Une profession historique au cœur de l’organisation judiciaire

La portée de cette réforme s’explique également par l’importance structurelle de la fonction d’adoul dans l’organisation juridique marocaine. Profession ancestrale, l’adoul est un auxiliaire de justice exerçant sous la tutelle du ministère de la Justice et joue un rôle central dans l’authentification des actes de la vie civile et familiale.

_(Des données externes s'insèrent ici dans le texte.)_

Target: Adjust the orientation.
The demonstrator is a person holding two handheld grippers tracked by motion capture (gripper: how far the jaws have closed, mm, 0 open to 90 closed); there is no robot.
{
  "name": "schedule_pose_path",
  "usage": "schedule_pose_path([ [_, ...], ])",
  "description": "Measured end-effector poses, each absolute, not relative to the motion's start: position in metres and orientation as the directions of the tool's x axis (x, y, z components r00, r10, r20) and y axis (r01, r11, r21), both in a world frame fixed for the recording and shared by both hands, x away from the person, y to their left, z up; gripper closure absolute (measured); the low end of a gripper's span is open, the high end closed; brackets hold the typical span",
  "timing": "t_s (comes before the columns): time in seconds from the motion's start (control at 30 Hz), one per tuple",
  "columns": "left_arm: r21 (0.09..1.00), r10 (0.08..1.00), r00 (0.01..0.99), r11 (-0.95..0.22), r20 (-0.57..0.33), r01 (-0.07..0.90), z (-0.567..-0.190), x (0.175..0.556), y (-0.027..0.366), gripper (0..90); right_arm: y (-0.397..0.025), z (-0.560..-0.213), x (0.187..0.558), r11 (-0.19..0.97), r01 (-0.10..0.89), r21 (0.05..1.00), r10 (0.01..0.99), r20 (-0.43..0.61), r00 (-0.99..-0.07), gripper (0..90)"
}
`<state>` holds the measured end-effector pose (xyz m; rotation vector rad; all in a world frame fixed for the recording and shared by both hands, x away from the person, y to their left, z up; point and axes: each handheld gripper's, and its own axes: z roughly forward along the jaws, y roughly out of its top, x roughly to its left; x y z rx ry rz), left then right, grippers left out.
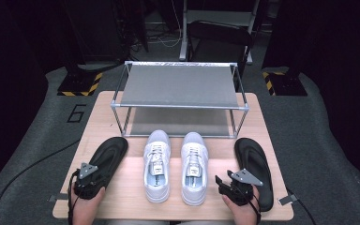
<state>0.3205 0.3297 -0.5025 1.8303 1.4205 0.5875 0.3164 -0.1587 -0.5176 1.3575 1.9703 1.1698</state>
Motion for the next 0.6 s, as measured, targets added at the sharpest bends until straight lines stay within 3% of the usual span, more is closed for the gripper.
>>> schedule_pose_path([
  [0.6,0.792,0.951,0.297,-0.118,-0.084,0.599,-0.5010,0.3190,0.3302,83.8,-0.1600,-0.5175,0.3167,0.150,0.507,0.849,0.914,0.077,-0.398,43.2],
])
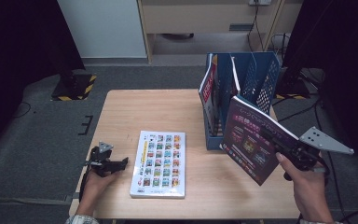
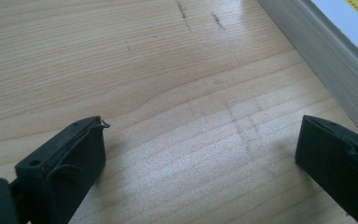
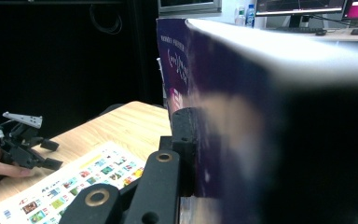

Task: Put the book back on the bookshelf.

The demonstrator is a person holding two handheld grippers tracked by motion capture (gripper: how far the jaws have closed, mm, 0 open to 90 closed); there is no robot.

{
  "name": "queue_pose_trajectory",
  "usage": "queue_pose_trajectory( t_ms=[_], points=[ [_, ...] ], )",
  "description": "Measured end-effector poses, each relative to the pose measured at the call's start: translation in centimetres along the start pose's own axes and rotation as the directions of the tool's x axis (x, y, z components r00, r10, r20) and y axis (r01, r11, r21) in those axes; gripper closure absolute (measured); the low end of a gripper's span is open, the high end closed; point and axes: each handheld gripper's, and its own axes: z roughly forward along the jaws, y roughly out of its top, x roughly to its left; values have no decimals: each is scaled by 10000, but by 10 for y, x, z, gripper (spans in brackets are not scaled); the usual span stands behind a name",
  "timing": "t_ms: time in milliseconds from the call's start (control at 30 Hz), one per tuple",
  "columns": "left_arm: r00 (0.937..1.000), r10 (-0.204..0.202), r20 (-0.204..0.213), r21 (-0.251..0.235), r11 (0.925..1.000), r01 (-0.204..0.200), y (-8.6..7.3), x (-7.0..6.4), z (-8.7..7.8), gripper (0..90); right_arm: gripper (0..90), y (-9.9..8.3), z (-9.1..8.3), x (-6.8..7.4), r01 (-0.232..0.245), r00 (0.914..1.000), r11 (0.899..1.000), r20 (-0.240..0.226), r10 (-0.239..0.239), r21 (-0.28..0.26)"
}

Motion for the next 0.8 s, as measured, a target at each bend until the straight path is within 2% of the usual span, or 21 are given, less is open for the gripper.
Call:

Dans le domaine du droit de la famille, l’adoul constitue l’acteur principal pour la rédaction des actes de mariage et de divorce, ainsi que pour l’information juridique des citoyens sur leurs droits et obligations. Il intervient notamment dans la mise en œuvre des dispositions du Code de la famille, en conseillant les parties sur les aspects patrimoniaux et contractuels liés au mariage.

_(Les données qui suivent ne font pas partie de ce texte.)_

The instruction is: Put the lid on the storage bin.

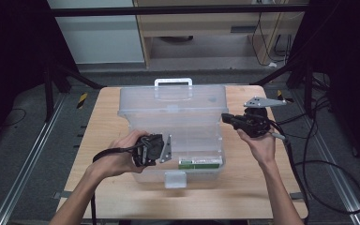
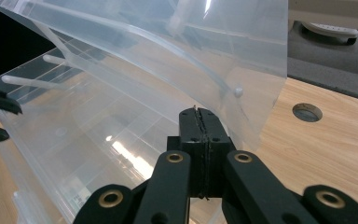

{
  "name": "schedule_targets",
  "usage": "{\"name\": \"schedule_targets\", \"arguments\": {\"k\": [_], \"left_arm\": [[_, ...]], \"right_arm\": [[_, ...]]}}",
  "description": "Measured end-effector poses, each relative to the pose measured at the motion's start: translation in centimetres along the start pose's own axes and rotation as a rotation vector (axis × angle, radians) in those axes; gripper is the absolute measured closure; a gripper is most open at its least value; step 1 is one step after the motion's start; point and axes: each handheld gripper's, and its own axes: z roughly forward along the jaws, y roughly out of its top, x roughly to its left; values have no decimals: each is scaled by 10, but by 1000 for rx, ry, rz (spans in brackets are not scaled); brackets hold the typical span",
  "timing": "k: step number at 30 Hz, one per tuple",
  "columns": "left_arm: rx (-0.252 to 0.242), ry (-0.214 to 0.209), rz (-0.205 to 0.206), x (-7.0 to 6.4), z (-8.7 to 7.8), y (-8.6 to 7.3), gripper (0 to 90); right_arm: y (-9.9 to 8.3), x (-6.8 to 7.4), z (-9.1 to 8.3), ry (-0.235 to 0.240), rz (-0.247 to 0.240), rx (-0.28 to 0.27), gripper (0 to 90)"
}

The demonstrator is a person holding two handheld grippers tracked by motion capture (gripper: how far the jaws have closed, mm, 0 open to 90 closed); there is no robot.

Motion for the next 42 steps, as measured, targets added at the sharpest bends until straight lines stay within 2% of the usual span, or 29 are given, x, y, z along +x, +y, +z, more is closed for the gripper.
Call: {"name": "schedule_targets", "arguments": {"k": [2, 6, 13, 15, 19, 26, 27, 28, 30, 34, 38, 42], "left_arm": [[-26, 2, -31, 3, -5, -6, 625], [-80, 17, -126, 7, -14, -17, 577], [-160, 77, -309, 14, -24, -42, 582], [-188, 89, -378, 16, -25, -51, 597], [-226, 104, -477, 19, -27, -70, 635], [-275, 170, -661, 20, -26, -104, 723], [-275, 170, -661, 20, -26, -104, 739], [-281, 182, -696, 20, -25, -110, 748], [-292, 194, -733, 20, -22, -115, 769], [-323, 191, -799, 18, -17, -125, 805], [-326, 193, -836, 17, -12, -129, 833], [-336, 201, -858, 17, -10, -132, 855]], "right_arm": [[0, 0, 0, 1, -1, 1, 900], [-1, 0, 0, 3, -2, 1, 899], [-2, 0, 0, 7, -4, 0, 899], [-2, 0, 0, 9, -6, 1, 899], [-3, 1, -1, 12, -6, 3, 899], [-5, 1, -1, 16, -12, 8, 899], [-5, 1, -1, 16, -12, 8, 899], [-6, 2, -1, 16, -13, 10, 899], [-6, 2, -2, 16, -11, 12, 899], [-8, 3, -2, 18, -16, 14, 899], [-11, 4, -3, 22, -23, 20, 898], [-15, 6, -5, 22, -27, 28, 897]]}}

L’adoul exerce également des fonctions essentielles dans les successions et les transactions immobilières, en établissant les actes d’hérédité et en rédigeant des contrats relatifs aux biens immobiliers, notamment pour les biens non immatriculés. Historiquement dépositaire de la foi publique dans le droit musulman, il joue ainsi un rôle comparable à celui du notaire, bien que son activité demeure encadrée par un système judiciaire spécifique.

Son travail s’inscrit dans une chaîne administrative et judiciaire structurée. Les actes sont généralement établis par deux adouls afin de garantir l’impartialité et prévenir les risques de fraude, puis homologués par le juge compétent avant leur exécution. L’adoul est également responsable de l’enregistrement et de l’archivage des documents auprès des autorités judiciaires.

Lire aussi : Réforme du notariat adoulaire : un projet de loi qui divise majorité et opposition

Une profession en mutation structurelle

Au-delà des tensions actuelles, la réforme s’inscrit dans un processus plus large de transformation de la profession. L’ouverture de l’activité aux femmes depuis 2018 marque une évolution majeure, mettant fin à un monopole masculin historique et contribuant à la diversification du corps professionnel.

Le projet de loi 16.22 vise ainsi à faire évoluer le rôle de l’adoul, traditionnellement considéré comme un auxiliaire rédacteur, vers un professionnel doté de compétences élargies, notamment dans le domaine numérique et dans la gestion des procédures modernes d’authentification. Cette évolution reflète la volonté des pouvoirs publics d’adapter les professions juridiques aux exigences de sécurité juridique, de transparence et d’efficacité administrative.

Les débats autour du projet de loi illustrent un conflit plus ancien opposant la vision institutionnelle du ministère de la Justice et les aspirations de la profession. Les adouls souhaitent une reconnaissance plus large de leur autonomie et revendiquent un statut de notaire de droit musulman disposant de compétences équivalentes à celles des notaires modernes, notamment en matière de gestion des fonds et d’authentification directe des actes.

L’adoption du projet de loi en commission constitue une étape importante, mais le processus législatif reste susceptible d’évoluer au gré des débats parlementaires et des concertations avec les représentants de la profession. L’enjeu principal réside désormais dans la capacité à trouver un équilibre entre modernisation, autonomie professionnelle et garanties de sécurité juridique.